- WHAT TO PRODUCE
Keep the pictures out while you transcribe the listing below exactly.

- RECORD SET
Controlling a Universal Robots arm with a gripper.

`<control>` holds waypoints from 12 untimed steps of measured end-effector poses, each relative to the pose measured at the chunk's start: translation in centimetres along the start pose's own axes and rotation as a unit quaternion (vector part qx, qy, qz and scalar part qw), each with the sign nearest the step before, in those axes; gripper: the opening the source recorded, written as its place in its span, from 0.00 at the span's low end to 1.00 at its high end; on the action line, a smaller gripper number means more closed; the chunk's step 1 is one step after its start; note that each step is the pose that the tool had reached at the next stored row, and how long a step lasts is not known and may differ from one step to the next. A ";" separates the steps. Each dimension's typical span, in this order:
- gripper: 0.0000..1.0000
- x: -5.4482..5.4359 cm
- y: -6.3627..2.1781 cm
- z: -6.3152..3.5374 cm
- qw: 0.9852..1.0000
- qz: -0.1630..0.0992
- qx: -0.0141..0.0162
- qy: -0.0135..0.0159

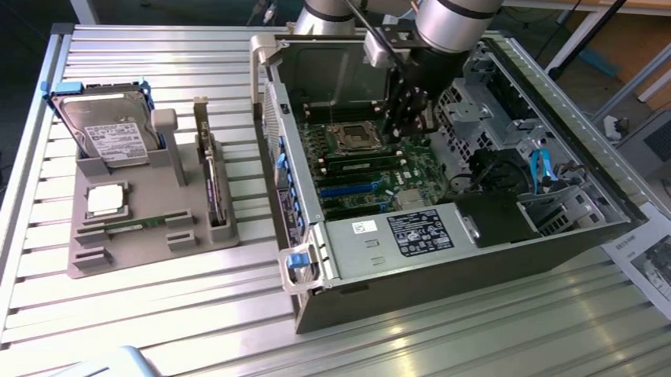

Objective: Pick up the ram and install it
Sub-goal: 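Insert the ram into the slot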

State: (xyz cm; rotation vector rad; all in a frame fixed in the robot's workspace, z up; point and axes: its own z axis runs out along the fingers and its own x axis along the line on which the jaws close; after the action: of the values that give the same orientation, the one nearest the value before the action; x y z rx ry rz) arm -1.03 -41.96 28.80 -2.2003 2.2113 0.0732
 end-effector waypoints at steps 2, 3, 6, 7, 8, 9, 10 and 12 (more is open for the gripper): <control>0.25 0.0 0.02 -0.82 1.000 0.000 0.000 0.000; 0.25 -0.1 0.02 -1.11 1.000 0.000 0.000 0.000; 0.25 -0.1 0.03 -1.75 1.000 0.000 0.000 0.000; 0.25 -0.1 0.04 -1.99 1.000 0.000 0.000 0.000; 0.25 -0.1 0.04 -2.23 1.000 0.000 0.000 0.000; 0.25 -0.1 0.04 -2.41 1.000 0.000 0.000 0.000; 0.25 -0.1 0.05 -2.62 1.000 0.000 0.000 0.000; 0.25 -0.2 0.05 -3.03 1.000 0.000 0.000 0.000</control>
State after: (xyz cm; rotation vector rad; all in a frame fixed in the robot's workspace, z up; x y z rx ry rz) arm -1.03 -41.95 31.84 -2.2006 2.2115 0.0726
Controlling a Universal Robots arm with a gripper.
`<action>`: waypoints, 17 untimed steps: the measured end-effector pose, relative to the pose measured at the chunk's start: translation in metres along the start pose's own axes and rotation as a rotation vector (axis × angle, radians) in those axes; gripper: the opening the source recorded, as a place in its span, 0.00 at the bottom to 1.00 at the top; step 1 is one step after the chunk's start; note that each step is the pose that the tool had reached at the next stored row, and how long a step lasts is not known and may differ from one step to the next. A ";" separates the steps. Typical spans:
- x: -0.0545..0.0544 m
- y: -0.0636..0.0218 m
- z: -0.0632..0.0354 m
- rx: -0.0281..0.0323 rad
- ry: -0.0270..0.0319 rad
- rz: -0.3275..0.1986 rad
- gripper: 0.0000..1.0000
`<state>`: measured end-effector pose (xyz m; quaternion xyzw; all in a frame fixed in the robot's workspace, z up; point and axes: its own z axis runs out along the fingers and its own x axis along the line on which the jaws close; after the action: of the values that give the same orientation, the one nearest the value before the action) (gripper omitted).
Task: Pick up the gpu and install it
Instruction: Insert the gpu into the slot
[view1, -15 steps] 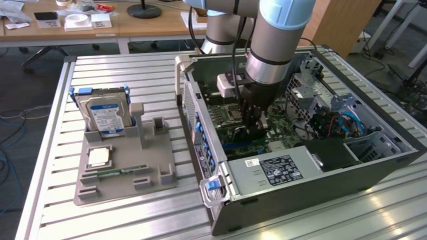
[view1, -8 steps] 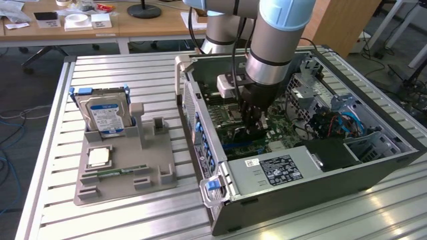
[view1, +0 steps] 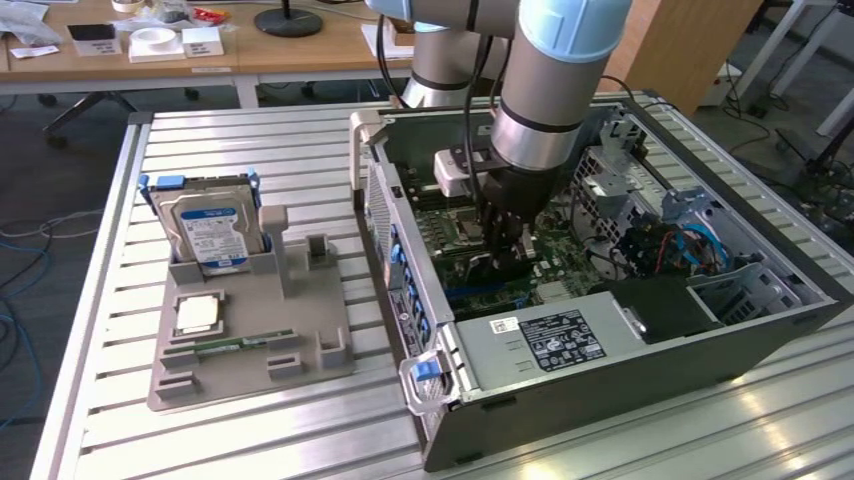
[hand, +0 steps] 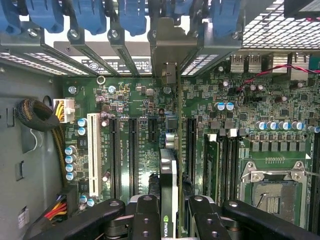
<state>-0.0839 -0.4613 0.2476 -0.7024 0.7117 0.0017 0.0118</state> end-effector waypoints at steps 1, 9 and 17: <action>0.000 0.0000 0.0006 0.0001 -0.0003 0.000 0.27; 0.000 0.0000 0.0029 0.0000 -0.0001 0.000 0.27; 0.000 0.0000 0.0043 0.0000 0.0000 0.000 0.27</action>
<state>-0.0839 -0.4613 0.2433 -0.7024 0.7117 0.0017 0.0118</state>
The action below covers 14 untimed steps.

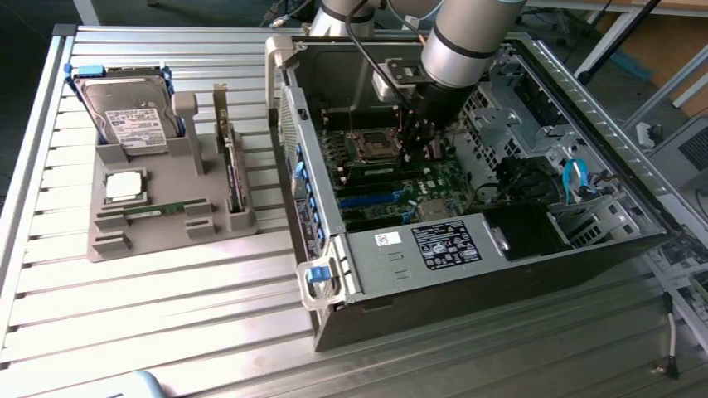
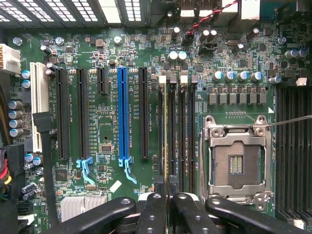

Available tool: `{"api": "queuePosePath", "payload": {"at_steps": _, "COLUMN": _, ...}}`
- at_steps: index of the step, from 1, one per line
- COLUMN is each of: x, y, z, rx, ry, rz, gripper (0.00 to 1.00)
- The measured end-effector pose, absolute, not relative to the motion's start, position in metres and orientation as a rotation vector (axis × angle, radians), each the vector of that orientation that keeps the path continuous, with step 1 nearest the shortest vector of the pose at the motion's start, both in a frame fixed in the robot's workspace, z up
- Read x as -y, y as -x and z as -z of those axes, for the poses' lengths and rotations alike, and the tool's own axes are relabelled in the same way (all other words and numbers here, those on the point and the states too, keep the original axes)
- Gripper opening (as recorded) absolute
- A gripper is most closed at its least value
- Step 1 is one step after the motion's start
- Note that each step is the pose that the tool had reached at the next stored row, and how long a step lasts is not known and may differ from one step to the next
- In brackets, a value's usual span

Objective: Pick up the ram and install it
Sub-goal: 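Insert the ram into the slot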

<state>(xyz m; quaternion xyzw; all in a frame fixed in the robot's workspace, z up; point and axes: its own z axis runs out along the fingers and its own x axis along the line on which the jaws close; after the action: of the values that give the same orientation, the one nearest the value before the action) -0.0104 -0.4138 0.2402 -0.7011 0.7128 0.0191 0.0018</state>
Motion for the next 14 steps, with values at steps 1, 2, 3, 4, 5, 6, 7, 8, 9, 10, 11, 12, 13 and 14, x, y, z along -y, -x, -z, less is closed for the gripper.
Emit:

- RESULT BELOW
Controlling a Universal Robots arm with a gripper.

`<control>` holds waypoints from 12 untimed steps of measured end-effector poses, each relative to the pose measured at the chunk's start: translation in centimetres along the start pose's own axes and rotation as a unit quaternion (vector part qx, qy, qz and scalar part qw), each with the sign nearest the step before, in those axes; gripper: the opening the source recorded, written as its place in its span, from 0.00 at the span's low end to 1.00 at its high end; on the action line, a smaller gripper number means more closed; the chunk's step 1 is one step after its start; note that each step is the pose that the tool had reached at the next stored row, and how long a step lasts is not known and may differ from one step to the next. A ";" separates the steps. Each dimension's typical span, in this order:
- gripper: 0.0000..1.0000
- x: -5.4482..5.4359 cm
- y: -6.3627..2.1781 cm
- z: -6.3152..3.5374 cm
- qw: 0.9852..1.0000
- qz: -0.1630..0.0992
- qx: -0.0141..0.0162
- qy: -0.0135..0.0159


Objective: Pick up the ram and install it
Sub-goal: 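Insert the ram into the slot
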
State: (xyz cm; rotation vector rad; all in a frame fixed in the robot's workspace, z up; point and axes: its own z axis runs out along the fingers and its own x axis along the line on which the jaws close; after the action: of the values that give the same orientation, the one nearest the value before the action; x y z rx ry rz) arm -1.03 -41.96 28.80 -2.2003 2.2113 0.0732
 end-effector waypoints at steps 2, 3, 6, 7, 8, 9, 10 and 12 (more is open for the gripper): <control>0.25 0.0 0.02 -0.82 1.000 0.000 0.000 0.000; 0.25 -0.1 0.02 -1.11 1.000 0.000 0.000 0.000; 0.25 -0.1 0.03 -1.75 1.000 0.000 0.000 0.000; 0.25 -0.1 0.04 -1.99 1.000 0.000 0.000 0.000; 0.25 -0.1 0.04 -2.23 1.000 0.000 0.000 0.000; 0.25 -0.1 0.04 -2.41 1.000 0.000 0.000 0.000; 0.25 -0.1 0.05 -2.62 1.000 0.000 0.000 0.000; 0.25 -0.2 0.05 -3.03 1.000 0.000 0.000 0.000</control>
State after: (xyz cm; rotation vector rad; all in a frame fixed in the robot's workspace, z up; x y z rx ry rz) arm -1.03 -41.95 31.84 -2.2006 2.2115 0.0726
Controlling a Universal Robots arm with a gripper.
`<action>`: waypoints, 17 untimed steps: the measured end-effector pose, relative to the pose measured at the chunk's start: translation in metres along the start pose's own axes and rotation as a rotation vector (axis × angle, radians) in those axes; gripper: the opening the source recorded, as a place in its span, 0.00 at the bottom to 1.00 at the top; step 1 is one step after the chunk's start; note that each step is the pose that the tool had reached at the next stored row, and how long a step lasts is not known and may differ from one step to the next. A ";" separates the steps. Typical spans:
- x: -0.0545..0.0544 m
- y: -0.0636..0.0218 m
- z: -0.0632..0.0354 m
- rx: -0.0281..0.0323 rad
- ry: -0.0270..0.0319 rad
- rz: -0.3275..0.1986 rad
- gripper: 0.0000..1.0000
`<state>`: measured end-effector pose (xyz m; quaternion xyzw; all in a frame fixed in the robot's workspace, z up; point and axes: its own z axis runs out along the fingers and its own x axis along the line on which the jaws close; after the action: of the values that give the same orientation, the one nearest the value before the action) (gripper omitted).
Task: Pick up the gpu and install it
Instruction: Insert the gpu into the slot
[view1, -15 steps] 
[view1, -8 steps] 
[view1, +0 steps] 
[hand, +0 steps] 
<state>-0.0839 -0.4613 0.2476 -0.7024 0.7117 0.0017 0.0118</state> end-effector waypoints at steps 1, 9 and 17: <action>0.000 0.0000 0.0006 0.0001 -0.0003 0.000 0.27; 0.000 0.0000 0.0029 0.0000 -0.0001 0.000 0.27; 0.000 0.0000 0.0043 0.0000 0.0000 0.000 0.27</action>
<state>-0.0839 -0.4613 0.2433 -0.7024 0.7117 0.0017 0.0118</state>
The action below covers 14 untimed steps.


Available tool: `{"api": "queuePosePath", "payload": {"at_steps": _, "COLUMN": _, ...}}`
- at_steps: index of the step, from 1, one per line
- COLUMN is each of: x, y, z, rx, ry, rz, gripper (0.00 to 1.00)
- The measured end-effector pose, absolute, not relative to the motion's start, position in metres and orientation as a rotation vector (axis × angle, radians), each the vector of that orientation that keeps the path continuous, with step 1 nearest the shortest vector of the pose at the motion's start, both in a frame fixed in the robot's workspace, z up
- Read x as -y, y as -x and z as -z of those axes, for the poses' lengths and rotations alike, and the tool's own axes are relabelled in the same way (all other words and numbers here, those on the point and the states too, keep the original axes)
- Gripper opening (as recorded) absolute
- A gripper is most closed at its least value
- Step 1 is one step after the motion's start
- Note that each step is the pose that the tool had reached at the next stored row, and how long a step lasts is not known and may differ from one step to the next
- In brackets, a value's usual span

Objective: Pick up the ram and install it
Sub-goal: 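Insert the ram into the slot
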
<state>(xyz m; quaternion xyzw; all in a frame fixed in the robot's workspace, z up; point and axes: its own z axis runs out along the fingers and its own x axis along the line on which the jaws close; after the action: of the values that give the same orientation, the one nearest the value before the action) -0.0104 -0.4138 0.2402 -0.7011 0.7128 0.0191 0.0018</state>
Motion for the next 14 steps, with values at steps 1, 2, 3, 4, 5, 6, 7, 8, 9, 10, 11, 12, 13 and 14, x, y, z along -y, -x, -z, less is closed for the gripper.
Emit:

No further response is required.